A 4.83 km extension was opened on 1 November 1872 to Landsberg am Lech. The Fox Valley Railway leads from there for 28.71 km to Schongau and has traveled for the first time on 16 November 1886. The Landsberg station is the interface between the Lechfeld railway and the Landsberg am Lech–Schongau railway (or Fuchstalbahn: Fox Valley Railway) between Landsberg am Lech and Schongau.
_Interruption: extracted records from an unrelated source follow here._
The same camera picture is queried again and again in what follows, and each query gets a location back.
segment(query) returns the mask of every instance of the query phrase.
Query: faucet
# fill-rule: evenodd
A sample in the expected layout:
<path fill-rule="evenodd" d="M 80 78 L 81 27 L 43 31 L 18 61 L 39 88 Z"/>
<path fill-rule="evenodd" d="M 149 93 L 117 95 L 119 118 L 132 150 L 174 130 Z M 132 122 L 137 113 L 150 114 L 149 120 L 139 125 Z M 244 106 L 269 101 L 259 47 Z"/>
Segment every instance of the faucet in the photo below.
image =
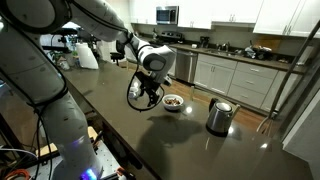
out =
<path fill-rule="evenodd" d="M 227 42 L 227 43 L 223 44 L 222 47 L 225 47 L 226 52 L 229 52 L 230 43 Z"/>

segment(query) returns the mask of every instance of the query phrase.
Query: drawer
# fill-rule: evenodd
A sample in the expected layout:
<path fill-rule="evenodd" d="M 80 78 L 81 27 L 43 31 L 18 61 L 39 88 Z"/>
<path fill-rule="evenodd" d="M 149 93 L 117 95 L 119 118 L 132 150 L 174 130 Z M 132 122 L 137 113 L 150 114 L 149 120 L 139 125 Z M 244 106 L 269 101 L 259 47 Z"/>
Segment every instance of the drawer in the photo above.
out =
<path fill-rule="evenodd" d="M 273 79 L 236 71 L 234 73 L 232 84 L 235 84 L 246 89 L 250 89 L 262 94 L 267 94 Z"/>
<path fill-rule="evenodd" d="M 266 77 L 266 78 L 270 78 L 270 79 L 273 79 L 274 77 L 276 77 L 278 72 L 277 70 L 274 70 L 274 69 L 247 64 L 247 63 L 240 63 L 240 62 L 237 65 L 237 70 L 242 72 L 247 72 L 250 74 L 255 74 L 262 77 Z"/>
<path fill-rule="evenodd" d="M 230 86 L 228 96 L 257 108 L 260 108 L 265 98 L 264 94 L 257 93 L 233 84 Z"/>
<path fill-rule="evenodd" d="M 226 67 L 226 68 L 229 68 L 229 69 L 235 69 L 236 66 L 237 66 L 237 62 L 236 61 L 232 61 L 232 60 L 228 60 L 228 59 L 224 59 L 224 58 L 219 58 L 219 57 L 215 57 L 215 56 L 208 56 L 208 55 L 205 55 L 205 54 L 199 54 L 198 55 L 198 61 L 202 61 L 202 62 L 206 62 L 206 63 L 209 63 L 209 64 Z"/>

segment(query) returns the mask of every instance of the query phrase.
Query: microwave
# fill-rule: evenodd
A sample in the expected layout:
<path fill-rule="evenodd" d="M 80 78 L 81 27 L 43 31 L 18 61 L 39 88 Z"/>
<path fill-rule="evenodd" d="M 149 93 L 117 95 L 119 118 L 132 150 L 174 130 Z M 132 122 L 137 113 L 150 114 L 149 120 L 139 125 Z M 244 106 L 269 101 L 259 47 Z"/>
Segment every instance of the microwave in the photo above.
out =
<path fill-rule="evenodd" d="M 178 24 L 179 6 L 158 6 L 157 24 Z"/>

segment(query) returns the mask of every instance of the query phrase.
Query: metal container
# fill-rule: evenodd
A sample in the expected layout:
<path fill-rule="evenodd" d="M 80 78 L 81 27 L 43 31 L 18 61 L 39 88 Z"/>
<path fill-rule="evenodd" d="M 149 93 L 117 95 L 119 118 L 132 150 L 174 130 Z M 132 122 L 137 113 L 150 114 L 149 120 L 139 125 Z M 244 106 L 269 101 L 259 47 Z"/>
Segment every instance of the metal container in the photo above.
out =
<path fill-rule="evenodd" d="M 211 99 L 209 112 L 207 130 L 215 136 L 227 136 L 233 118 L 231 106 L 218 99 Z"/>

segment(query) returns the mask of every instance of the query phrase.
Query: kitchen counter
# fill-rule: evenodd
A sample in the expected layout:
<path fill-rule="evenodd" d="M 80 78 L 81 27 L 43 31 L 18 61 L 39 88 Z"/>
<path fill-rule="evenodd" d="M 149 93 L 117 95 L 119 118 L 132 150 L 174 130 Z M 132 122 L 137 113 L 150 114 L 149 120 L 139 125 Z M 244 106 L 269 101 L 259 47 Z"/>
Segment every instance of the kitchen counter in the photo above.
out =
<path fill-rule="evenodd" d="M 312 179 L 307 162 L 237 122 L 226 138 L 211 135 L 205 128 L 208 107 L 198 103 L 185 100 L 192 111 L 180 113 L 162 104 L 141 113 L 131 109 L 126 91 L 132 73 L 110 63 L 99 66 L 63 74 L 162 179 Z"/>
<path fill-rule="evenodd" d="M 146 37 L 140 37 L 140 38 L 145 41 L 152 40 L 152 39 L 146 38 Z M 177 48 L 177 49 L 181 49 L 181 50 L 187 50 L 187 51 L 202 53 L 202 54 L 206 54 L 206 55 L 210 55 L 210 56 L 221 57 L 221 58 L 225 58 L 225 59 L 229 59 L 229 60 L 233 60 L 233 61 L 238 61 L 238 62 L 249 63 L 249 64 L 258 65 L 258 66 L 263 66 L 263 67 L 267 67 L 267 68 L 277 69 L 280 71 L 287 71 L 290 67 L 290 64 L 281 63 L 281 62 L 277 62 L 277 61 L 262 61 L 262 60 L 250 59 L 250 58 L 237 56 L 237 55 L 236 56 L 225 56 L 225 55 L 210 53 L 210 52 L 207 52 L 208 50 L 211 50 L 210 48 L 191 48 L 191 45 L 188 45 L 188 44 L 170 44 L 169 46 Z M 306 69 L 307 69 L 307 67 L 305 67 L 305 66 L 296 66 L 293 70 L 293 73 L 304 74 Z"/>
In addition to the civilian use, Lechfeld railway was also used in military. So a 7.4 km long parallel track between Klosterlechfeld and the military training area was relocated. In this way, equipment and soldiers could be implemented quickly. In addition, there was a siding for ammunition depot.

===Post-WWII===
The scale of the 19th century infrastructure along the railway was dismantled after World War II. The military railway was closed in 1957. The freight was set similar to many other secondary lines in the 1990s and terminated appropriate systems (freight tracks and goods warehouses). The route is only used by the Augsburg Localbahn as connection towards Schongau.

The railcar service were not abandoned despite prolonged discussions. After integration in the Allgäu-Swabia clock face service the frequency of trains was increased and then new railcars were put into service. In 2002, Lechfeld railway celebrated its 125th anniversary.

On 21 October 2012, the Graben (Lechfeld)-Gewerbepark station opened between Oberottmarshausen and Lagerlechfeld. It improved connections to an industrial park, which had opened in recent years.